The presidential page attack was one in a series of digital ISIS raids. The first was on the Department of Defense and was organized by a pair of Ruma supporters who organized the swarming of the U.S. military Facebook pages. The goal was to “terrorize the Crusaders” by targeting the Pentagon’s social media presence. The comments section underneath these posts became virtual proving grounds, with different ISIS supporters sharing prefab posters and copied-and-pasted texts in both English and Arabic. One image featured thick plumes of smoke wafting from one towers of the World Trade Center on 9/11, as an airplane flew into the other. “We will do it again wait for the date” was the warning branded with a Ruma logo.

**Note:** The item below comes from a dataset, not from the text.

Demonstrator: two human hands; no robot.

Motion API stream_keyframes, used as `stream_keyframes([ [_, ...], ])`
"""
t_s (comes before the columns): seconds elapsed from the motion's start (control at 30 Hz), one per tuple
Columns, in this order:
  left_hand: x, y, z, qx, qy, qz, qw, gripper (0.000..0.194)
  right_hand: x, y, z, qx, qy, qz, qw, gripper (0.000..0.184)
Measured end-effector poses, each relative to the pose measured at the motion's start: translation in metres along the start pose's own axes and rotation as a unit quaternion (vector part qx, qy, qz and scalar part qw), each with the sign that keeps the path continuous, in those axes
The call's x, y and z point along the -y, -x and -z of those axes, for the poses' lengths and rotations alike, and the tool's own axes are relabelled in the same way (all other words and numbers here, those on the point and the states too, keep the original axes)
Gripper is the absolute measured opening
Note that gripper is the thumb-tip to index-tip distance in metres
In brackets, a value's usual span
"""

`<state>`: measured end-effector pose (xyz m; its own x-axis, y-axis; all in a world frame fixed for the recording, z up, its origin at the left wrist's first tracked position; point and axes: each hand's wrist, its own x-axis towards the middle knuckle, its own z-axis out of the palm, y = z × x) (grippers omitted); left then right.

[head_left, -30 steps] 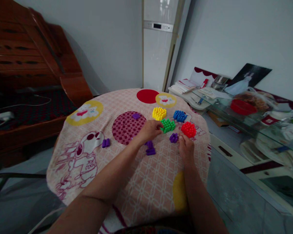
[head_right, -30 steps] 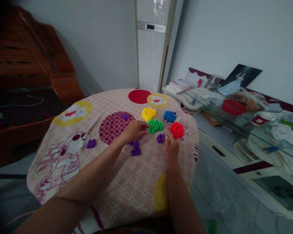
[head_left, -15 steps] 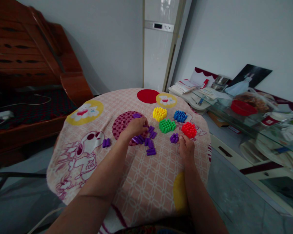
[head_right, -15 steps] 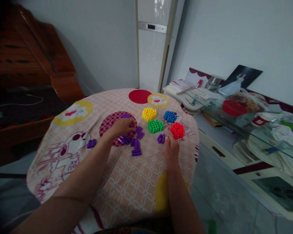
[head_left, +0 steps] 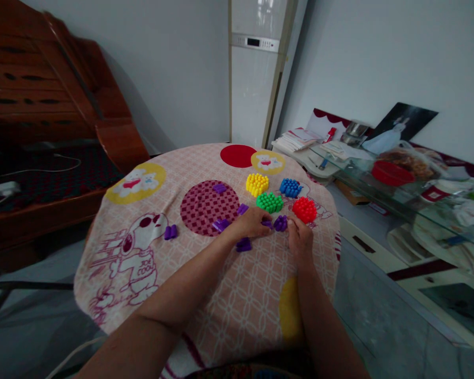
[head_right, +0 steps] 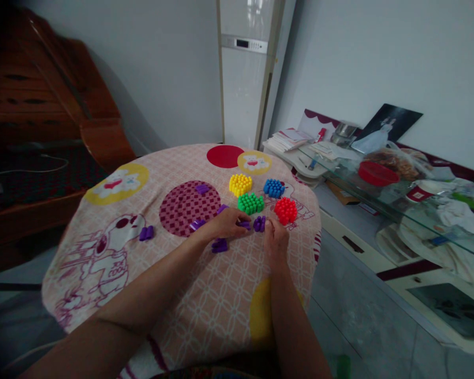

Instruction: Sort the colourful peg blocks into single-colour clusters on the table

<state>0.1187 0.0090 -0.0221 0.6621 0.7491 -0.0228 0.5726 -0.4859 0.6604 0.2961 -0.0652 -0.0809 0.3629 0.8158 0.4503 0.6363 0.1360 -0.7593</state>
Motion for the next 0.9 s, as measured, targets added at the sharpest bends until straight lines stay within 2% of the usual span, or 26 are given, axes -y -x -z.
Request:
stream_keyframes([
  [0.07, -0.004, 0.000, -0.002, 0.014, -0.039, -0.001, 0.999, 0.013, 0.001, 0.000, 0.000, -0.003, 0.004, 0.000, 1.000, 0.040],
  [0.2, -0.008, -0.002, -0.010, -0.008, -0.086, 0.032, 0.996, 0.020, 0.003, 0.001, 0.001, -0.002, 0.012, -0.004, 1.000, 0.040],
  [0.37, -0.005, -0.006, -0.021, -0.039, -0.074, 0.035, 0.996, 0.027, 0.001, 0.000, 0.001, -0.005, 0.021, -0.003, 1.000, 0.041],
  [0.7, -0.012, -0.003, -0.031, -0.066, -0.076, 0.023, 0.995, 0.017, 0.001, 0.000, 0.000, -0.001, 0.026, -0.003, 1.000, 0.040],
  [0.8, -0.012, -0.005, -0.027, -0.060, -0.073, 0.027, 0.995, 0.020, 0.001, 0.000, 0.000, -0.002, 0.019, -0.002, 1.000, 0.039],
  [0.9, -0.003, -0.006, -0.006, -0.072, -0.068, 0.036, 0.994, 0.031, 0.001, 0.000, 0.001, -0.001, 0.007, 0.002, 1.000, 0.038],
])
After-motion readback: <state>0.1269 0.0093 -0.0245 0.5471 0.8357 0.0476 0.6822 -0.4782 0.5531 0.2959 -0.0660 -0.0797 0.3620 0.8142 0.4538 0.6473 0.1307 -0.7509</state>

ISIS then recycled the same content to attack both the U.S. Air Force Academy and the U.S. Army Facebook pages in late June and early July. Supporters took particular umbrage at the U.S. assassination of former leader Abu Bakr al-Baghdadi in October 2019 and posted a series of images of black-clad fighters, emblazoned with stenciled text reading “IF YOU KILLED AL-BAGHDADI THEN HIS SOLIDERS DIDN’T DIE AND THEY WILL REVENG [sic].”
So much for the Michael Bay-level production value of ISIS's propaganda in its heyday; now the army of terror is hawking what look like home movies shot on BetaMax. (The U.S. Air Force Academy seems less amused than alarmed: it blocked and referred the accounts to its internal Office of Special Investigations.)

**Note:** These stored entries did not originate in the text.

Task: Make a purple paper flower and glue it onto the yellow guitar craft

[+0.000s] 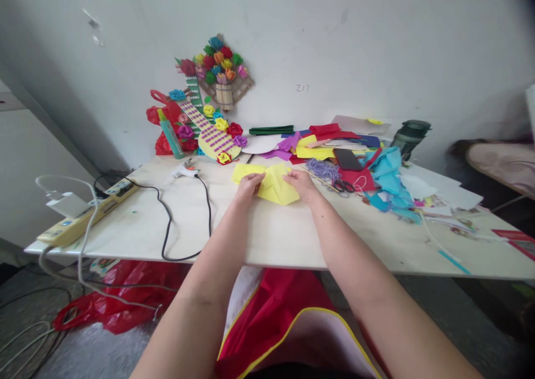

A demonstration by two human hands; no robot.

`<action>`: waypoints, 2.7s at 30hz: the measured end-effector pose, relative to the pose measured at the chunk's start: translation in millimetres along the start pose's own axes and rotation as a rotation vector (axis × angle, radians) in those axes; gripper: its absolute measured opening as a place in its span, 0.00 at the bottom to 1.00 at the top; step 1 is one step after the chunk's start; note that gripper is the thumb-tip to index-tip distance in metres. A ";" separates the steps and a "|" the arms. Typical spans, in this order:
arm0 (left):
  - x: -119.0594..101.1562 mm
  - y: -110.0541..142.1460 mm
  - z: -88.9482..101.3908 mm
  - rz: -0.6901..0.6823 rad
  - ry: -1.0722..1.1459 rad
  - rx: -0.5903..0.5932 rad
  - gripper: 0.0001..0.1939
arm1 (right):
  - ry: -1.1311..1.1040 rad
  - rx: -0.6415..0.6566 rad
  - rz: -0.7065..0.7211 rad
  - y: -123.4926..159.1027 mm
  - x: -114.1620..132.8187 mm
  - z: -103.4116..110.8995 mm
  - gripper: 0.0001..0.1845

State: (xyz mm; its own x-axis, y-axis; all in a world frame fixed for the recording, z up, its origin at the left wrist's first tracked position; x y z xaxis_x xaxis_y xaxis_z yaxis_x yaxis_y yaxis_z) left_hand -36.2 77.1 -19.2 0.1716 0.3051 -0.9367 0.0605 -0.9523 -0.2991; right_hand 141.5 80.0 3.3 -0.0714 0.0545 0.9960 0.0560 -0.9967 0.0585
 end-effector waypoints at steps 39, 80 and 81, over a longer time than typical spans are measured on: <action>-19.1 3.2 3.2 -0.093 -0.131 -0.086 0.11 | 0.088 0.086 -0.017 5.0 -1.1 -13.9 0.12; -2.4 -4.8 8.1 -0.066 -0.060 -0.067 0.11 | -0.013 0.127 0.018 11.2 8.1 -13.6 0.09; -2.2 -4.9 7.9 -0.067 -0.057 -0.064 0.11 | -0.002 0.124 0.025 11.3 8.5 -13.3 0.09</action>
State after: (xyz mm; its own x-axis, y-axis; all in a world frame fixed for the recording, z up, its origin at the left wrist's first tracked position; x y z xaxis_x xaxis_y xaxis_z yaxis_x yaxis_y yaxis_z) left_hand -44.7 81.1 -17.1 0.1091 0.3659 -0.9242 0.1335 -0.9267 -0.3512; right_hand 128.2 68.4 11.6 -0.0666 0.0304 0.9973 0.1802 -0.9827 0.0420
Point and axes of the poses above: each hand's wrist, its own y-axis away from the middle knuckle, its own z-axis out of the back of the hand, x = y × z, the point moved 7 cm from there along -y, towards the middle knuckle, and after that the axes turned 15 degrees about -z, right-handed, at the moved point
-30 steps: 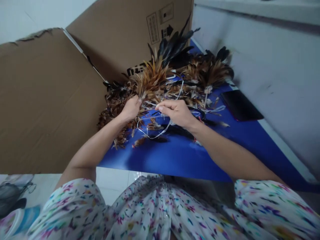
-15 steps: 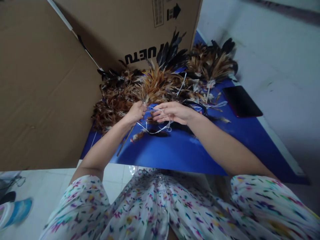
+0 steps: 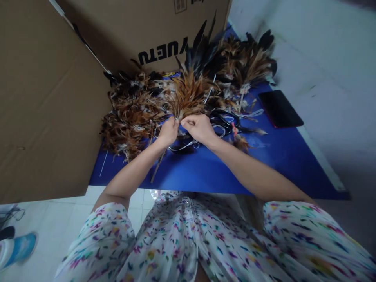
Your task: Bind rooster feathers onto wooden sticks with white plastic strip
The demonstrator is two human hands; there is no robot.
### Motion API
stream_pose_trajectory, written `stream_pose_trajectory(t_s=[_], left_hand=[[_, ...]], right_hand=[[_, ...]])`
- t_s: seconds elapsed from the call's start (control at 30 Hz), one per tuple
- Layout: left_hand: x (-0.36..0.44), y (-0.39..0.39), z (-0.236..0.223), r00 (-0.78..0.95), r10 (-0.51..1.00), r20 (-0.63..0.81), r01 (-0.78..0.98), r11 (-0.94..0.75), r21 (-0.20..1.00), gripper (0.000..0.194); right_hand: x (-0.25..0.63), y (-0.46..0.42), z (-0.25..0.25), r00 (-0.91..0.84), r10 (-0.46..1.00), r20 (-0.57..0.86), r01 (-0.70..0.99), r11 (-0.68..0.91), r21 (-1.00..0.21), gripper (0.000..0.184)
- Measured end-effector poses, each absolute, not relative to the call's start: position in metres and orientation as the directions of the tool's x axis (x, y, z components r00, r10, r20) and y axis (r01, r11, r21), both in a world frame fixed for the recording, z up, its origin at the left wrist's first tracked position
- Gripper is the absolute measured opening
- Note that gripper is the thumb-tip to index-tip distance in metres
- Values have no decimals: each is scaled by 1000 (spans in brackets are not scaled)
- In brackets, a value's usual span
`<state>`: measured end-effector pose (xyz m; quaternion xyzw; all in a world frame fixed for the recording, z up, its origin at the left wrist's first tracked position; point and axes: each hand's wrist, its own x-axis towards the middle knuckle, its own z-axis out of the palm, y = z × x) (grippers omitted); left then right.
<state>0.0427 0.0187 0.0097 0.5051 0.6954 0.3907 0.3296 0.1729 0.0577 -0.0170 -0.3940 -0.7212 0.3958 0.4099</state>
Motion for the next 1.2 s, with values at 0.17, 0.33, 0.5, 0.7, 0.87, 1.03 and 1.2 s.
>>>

ISIS now controls at least five standalone websites on the open web, including a “jihadist-Netflix” (no affiliation with the actual Netflix) which runs promotional videos for its URL on both Twitter and Facebook. None of these sites has been removed. One is a 24/7 streaming radio service that broadcasts playlists from ISIS’s al-Bayan radio station, which was bombed off the airwaves in 2016 by coalition forces but has now found a second life online as a video platform.
ISIS’s fellow travelers also control four websites in Bangla, just for supporters in South Asia. It has a news aggregator website, which is the top hit out of 17 million when users search for “Muslim news” in Arabic on Google. In May, the ISIS-supporter “Caliphate Cyber Shield” released a video detailing its hacking exploits, breaking into the U.S. Police Association’s website as well as the African Union’s online monitoring and evaluation tool, and subsequently deleting administrators and other users from the platform. It is similarly rebuilding its capabilities on social media, through the use of mobile applications that exploit two-step verification and allow ISIS supporters to commandeer existing user profiles.
So far, the readable yield of such efforts seems more akin to angsty 4Chan users than to a once formidable transnational insurgency. The loss of its centre of gravity in Raqqa and Mosul has meant a decentralization of proselytization and recruitment efforts and with it an inevitable drop in sophistication.
It’s been hacking for years, after all, mainly for the purpose of announcing itself as a formidable threat. “We were here and we can get you anywhere” seemed to be the mainstay of its cyber-espionage campaigns when it had a physical presence superimposed across two Middle Eastern countries.
Now, as its far-flung flunkies abscond back into the shadows, it’s taken to trying to persuade through plausible deniability. “Meghan from Ohio” simultaneously calling to defund the police and kill all apostates may seem too stupid to take seriously, but if the last few years have demonstrated anything it’s that it doesn’t take much external interference for America to destroy itself from within. And it’d be a mistake to dismiss these early forays into sock-puppetry because the tradecraft is so transparent. ISIS will learn and get better—and America better be ready.